On en sait un peu plus sur les raisons de la non signature de l’accord de cessez-le-feu définitif en Libye par le Général Khalifa Haftar. Selon un rapport de RFI, Haftar a posé plusieurs conditions avant d’accepter retirer ses troupes de Tripoli. Il demande « d’acter la dissolution des milices qui soutiennent son rival à Tripoli, et surtout renvoyer les mercenaires syriens et les soldats turcs ». Aussi, le chef de l’armée nationale libyenne (LNA) voudrait que l’initiative de l’ONU qui consiste en la création d’un comité pour contrôler l’accord de cessez-le-feu, soit remplacée par la création d’un comité de désarmement, rapporte RFI.

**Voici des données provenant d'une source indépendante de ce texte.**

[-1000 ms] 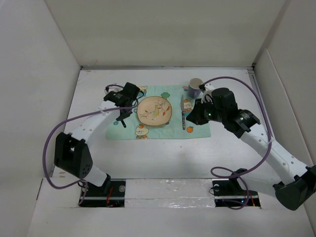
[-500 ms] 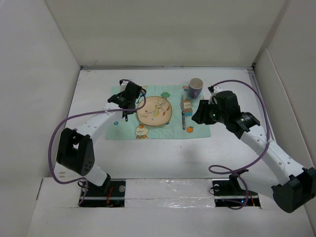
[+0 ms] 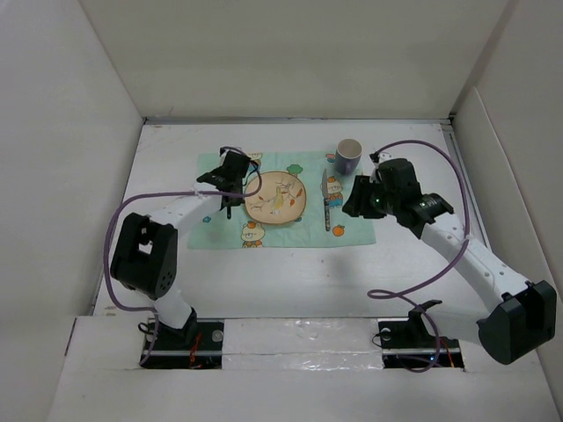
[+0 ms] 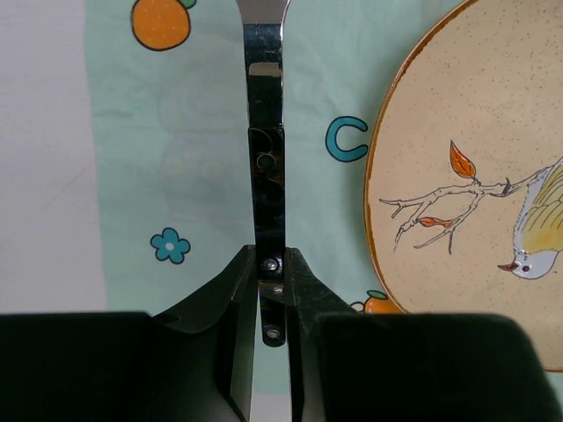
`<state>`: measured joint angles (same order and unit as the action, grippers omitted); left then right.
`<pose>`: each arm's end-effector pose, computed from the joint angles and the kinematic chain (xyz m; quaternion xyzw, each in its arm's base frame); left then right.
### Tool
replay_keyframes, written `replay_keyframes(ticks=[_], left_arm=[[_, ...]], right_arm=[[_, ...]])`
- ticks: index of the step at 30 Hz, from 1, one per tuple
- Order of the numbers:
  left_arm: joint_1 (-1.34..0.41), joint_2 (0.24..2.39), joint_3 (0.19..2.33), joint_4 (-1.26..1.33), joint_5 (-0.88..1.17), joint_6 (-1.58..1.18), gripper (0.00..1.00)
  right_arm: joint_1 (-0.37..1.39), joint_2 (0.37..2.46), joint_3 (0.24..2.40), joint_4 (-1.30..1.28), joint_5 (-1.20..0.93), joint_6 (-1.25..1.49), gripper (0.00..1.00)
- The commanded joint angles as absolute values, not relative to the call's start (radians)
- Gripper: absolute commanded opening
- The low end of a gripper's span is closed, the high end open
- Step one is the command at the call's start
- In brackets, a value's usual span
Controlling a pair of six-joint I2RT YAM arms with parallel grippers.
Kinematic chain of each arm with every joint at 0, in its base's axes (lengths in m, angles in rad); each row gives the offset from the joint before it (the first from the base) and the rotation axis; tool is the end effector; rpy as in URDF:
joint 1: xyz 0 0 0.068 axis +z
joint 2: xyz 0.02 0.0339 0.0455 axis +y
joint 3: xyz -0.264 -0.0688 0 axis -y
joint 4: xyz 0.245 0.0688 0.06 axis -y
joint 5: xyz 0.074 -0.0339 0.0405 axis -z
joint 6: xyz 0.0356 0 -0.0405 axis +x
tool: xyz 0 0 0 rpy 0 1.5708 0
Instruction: Set the dinner table for one person
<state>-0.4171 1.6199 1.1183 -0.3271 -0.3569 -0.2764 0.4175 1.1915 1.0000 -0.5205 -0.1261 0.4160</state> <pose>0.3243 -0.1301 0.2329 0.0003 0.9194 0.0343 0.3918 0.2331 0.1083 0.2996 -0.0269 0.9074 0.2206 0.3567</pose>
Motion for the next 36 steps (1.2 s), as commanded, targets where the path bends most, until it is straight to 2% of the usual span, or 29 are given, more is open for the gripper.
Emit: replay_keyframes(ticks=[1, 31, 33, 34, 36], left_arm=[[-0.419, 1.658, 1.101, -0.276, -0.342, -0.247, 0.00], [-0.419, 1.776, 1.078, -0.275, -0.406, -0.256, 0.00], [-0.419, 1.779, 1.084, -0.281, -0.425, -0.268, 0.04], [-0.419, 1.781, 1.091, -0.284, -0.434, -0.268, 0.11], [-0.419, 1.770, 1.100, -0.293, -0.443, -0.275, 0.18]], right_arm=[[0.407, 1.177, 1.040, -0.500, -0.098, 0.422, 0.52], [0.331, 1.189, 1.008, -0.511, -0.132, 0.379, 0.52], [0.331, 1.189, 1.011, -0.512, -0.133, 0.376, 0.52], [0.331, 1.189, 1.012, -0.515, -0.138, 0.376, 0.52], [0.322, 1.187, 1.014, -0.515, -0.140, 0.373, 0.52]])
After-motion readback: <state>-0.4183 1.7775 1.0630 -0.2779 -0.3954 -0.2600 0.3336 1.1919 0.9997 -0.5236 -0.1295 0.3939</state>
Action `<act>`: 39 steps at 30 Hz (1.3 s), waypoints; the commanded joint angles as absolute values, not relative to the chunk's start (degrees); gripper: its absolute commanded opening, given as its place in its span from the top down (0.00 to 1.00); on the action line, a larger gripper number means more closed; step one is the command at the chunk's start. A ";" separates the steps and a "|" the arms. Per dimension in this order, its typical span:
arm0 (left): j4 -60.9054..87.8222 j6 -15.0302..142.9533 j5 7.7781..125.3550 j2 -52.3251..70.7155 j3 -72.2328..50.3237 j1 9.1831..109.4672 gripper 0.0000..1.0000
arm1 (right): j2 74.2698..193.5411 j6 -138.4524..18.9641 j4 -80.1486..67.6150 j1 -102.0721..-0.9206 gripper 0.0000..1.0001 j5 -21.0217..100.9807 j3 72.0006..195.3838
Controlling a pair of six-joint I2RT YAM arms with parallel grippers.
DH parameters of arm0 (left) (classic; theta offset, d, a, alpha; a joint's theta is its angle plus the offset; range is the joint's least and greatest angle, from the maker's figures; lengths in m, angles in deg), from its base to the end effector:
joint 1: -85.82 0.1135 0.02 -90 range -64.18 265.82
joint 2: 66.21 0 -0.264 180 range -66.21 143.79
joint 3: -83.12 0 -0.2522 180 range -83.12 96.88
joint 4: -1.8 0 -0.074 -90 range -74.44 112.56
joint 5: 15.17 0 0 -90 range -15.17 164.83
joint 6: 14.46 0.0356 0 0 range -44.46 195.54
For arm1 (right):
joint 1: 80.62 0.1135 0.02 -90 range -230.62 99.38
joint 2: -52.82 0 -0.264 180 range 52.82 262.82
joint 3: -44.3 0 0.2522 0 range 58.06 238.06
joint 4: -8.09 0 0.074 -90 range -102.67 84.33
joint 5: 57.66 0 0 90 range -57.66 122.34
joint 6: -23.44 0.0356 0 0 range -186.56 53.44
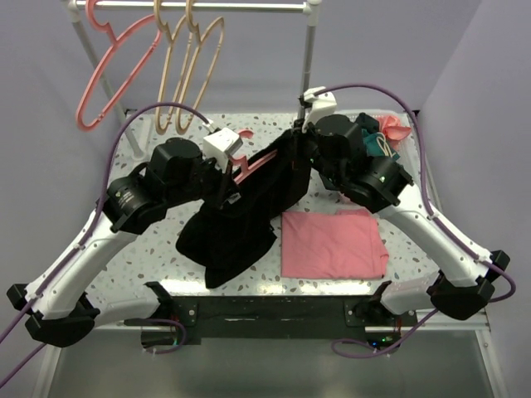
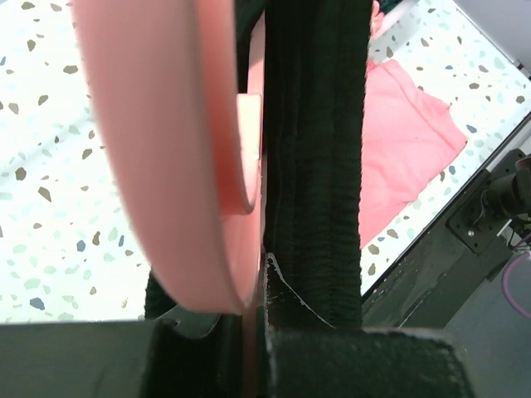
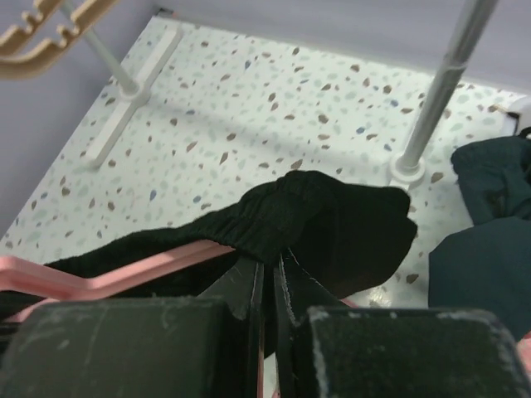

Comme un vainqueur ou un négociant en position de force, le Général Haftar ne s’en arrête pas qu’à ces conditions. Il réclame aussi le retrait des turcs de la médiation pour le cessez-le-feu. Selon RFI, « Khalifa Haftar refuse également toute médiation turque dans le dossier libyen ». En effet, étant donné que ce sont Erdogan et Poutine qui ont initié le processus, une délégation turque devait faire partie du comité de cessez-le-feu, mais ce n’est pas du gout de Haftar. Ce dernier « réclame aussi l’instauration d’un vrai gouvernement de réconciliation nationale qui regrouperait tous les Libyens avec l’aval du Parlement ».